**EXERCISE REQUIREMENTS**
If a line in the records below contains "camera", copy that line.

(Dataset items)
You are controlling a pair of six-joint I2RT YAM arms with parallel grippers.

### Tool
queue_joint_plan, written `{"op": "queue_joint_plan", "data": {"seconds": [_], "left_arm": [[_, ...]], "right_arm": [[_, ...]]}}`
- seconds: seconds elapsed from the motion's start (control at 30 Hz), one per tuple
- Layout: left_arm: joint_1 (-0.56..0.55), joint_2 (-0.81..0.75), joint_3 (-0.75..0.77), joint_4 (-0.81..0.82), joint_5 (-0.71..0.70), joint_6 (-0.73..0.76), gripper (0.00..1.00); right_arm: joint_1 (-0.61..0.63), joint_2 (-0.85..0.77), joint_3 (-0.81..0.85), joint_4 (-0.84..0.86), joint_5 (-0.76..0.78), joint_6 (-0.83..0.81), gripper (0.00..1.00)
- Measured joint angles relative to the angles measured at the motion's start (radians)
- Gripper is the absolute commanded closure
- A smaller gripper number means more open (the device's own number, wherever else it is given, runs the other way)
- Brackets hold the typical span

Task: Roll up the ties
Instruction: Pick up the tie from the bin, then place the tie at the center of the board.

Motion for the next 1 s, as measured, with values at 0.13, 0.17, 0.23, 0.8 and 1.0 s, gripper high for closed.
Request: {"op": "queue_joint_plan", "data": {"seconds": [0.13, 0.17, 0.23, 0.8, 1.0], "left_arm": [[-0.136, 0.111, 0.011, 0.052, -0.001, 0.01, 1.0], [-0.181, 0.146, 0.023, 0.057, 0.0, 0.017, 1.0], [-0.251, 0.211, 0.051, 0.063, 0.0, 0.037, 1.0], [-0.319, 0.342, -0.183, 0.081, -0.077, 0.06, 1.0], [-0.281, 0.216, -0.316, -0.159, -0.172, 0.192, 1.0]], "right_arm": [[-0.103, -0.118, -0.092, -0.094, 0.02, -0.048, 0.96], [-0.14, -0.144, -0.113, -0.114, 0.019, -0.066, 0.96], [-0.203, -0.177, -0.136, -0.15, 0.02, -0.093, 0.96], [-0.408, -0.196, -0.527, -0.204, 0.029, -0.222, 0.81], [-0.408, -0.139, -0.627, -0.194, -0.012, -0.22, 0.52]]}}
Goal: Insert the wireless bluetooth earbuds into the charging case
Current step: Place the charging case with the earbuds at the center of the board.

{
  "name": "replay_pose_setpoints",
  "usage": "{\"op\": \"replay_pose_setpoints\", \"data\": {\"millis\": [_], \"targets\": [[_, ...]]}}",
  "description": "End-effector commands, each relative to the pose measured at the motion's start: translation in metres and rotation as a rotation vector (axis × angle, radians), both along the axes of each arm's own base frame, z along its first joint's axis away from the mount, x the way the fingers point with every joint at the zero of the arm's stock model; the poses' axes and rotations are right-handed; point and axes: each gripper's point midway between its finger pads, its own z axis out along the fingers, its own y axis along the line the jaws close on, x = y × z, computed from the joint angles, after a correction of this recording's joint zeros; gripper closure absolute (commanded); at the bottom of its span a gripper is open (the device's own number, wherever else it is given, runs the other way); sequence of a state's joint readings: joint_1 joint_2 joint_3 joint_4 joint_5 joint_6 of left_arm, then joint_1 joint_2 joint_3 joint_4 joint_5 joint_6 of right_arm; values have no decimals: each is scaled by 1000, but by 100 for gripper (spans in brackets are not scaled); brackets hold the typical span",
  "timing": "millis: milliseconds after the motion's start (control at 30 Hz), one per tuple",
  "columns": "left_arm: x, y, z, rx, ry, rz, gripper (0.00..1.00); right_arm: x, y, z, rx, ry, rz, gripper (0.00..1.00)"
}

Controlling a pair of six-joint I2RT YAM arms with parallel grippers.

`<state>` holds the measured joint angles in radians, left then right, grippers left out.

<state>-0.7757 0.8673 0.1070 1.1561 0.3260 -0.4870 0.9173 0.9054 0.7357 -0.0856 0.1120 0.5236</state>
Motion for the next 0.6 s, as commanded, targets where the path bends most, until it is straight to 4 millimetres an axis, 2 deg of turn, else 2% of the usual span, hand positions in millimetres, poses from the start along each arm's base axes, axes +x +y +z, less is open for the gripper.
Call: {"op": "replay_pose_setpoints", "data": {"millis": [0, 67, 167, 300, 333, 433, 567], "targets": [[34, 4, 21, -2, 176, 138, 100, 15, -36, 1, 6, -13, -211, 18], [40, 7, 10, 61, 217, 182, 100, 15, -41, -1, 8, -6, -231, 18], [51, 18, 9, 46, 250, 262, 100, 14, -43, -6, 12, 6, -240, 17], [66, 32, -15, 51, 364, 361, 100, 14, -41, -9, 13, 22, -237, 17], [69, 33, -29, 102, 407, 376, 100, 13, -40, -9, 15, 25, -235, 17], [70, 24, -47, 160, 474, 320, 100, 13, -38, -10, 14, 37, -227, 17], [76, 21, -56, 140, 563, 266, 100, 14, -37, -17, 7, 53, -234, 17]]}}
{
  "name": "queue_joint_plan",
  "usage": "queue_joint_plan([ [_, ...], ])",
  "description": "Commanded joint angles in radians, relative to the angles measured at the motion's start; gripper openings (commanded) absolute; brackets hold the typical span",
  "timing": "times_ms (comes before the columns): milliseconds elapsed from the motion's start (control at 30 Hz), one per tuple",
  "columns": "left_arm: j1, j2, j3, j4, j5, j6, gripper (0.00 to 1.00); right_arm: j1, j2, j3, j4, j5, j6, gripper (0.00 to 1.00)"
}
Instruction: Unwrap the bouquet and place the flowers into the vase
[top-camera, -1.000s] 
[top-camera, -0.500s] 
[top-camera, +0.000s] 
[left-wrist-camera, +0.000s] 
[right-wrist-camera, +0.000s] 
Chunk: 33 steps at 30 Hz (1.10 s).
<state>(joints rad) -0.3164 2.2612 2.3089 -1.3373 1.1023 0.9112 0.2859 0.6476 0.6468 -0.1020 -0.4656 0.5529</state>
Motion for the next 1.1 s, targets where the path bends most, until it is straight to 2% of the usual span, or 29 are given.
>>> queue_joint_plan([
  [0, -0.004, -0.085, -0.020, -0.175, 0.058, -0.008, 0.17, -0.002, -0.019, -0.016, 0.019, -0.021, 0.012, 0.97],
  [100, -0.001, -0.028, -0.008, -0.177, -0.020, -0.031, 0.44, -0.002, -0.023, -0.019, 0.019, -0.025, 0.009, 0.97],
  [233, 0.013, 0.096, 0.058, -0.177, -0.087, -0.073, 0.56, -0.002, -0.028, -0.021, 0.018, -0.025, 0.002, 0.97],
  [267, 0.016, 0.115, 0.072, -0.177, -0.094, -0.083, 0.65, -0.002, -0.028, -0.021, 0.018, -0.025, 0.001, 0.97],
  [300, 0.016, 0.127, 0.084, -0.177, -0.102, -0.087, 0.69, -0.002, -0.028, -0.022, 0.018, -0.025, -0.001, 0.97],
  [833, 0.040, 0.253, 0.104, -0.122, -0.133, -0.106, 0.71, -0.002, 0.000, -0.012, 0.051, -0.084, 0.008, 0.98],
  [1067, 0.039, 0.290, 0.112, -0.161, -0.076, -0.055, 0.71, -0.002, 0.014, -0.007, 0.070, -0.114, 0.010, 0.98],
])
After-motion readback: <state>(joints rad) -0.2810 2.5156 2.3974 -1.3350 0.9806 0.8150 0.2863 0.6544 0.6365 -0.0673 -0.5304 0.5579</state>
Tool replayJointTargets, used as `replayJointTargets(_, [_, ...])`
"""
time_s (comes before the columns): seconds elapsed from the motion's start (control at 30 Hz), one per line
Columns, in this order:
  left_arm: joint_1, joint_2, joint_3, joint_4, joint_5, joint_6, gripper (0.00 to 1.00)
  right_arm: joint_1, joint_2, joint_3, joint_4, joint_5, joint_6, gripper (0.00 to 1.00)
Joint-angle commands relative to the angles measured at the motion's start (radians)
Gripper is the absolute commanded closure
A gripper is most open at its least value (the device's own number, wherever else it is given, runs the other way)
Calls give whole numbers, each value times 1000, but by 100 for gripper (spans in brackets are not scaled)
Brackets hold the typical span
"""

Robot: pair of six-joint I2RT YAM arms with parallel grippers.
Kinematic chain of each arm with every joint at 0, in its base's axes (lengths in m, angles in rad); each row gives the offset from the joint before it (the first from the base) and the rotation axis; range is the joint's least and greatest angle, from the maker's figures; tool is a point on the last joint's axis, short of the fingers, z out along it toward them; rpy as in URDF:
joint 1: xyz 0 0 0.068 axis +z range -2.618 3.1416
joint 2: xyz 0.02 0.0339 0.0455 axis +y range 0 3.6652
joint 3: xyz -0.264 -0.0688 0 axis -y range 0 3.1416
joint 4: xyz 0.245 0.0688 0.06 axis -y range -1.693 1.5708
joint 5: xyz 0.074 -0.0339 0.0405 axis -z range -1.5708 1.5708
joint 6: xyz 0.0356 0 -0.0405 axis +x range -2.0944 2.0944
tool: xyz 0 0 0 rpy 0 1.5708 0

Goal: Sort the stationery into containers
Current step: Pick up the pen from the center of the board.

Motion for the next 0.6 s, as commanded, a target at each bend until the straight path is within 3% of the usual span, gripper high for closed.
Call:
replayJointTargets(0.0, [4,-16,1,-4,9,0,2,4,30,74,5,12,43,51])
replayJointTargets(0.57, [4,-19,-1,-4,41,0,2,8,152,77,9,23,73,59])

**ANSWER TO THIS PROBLEM**
[top-camera, -1.000s] 
[top-camera, -0.500s] 
[top-camera, +0.000s] 
[left-wrist-camera, +0.000s] 
[right-wrist-camera, +0.000s] 

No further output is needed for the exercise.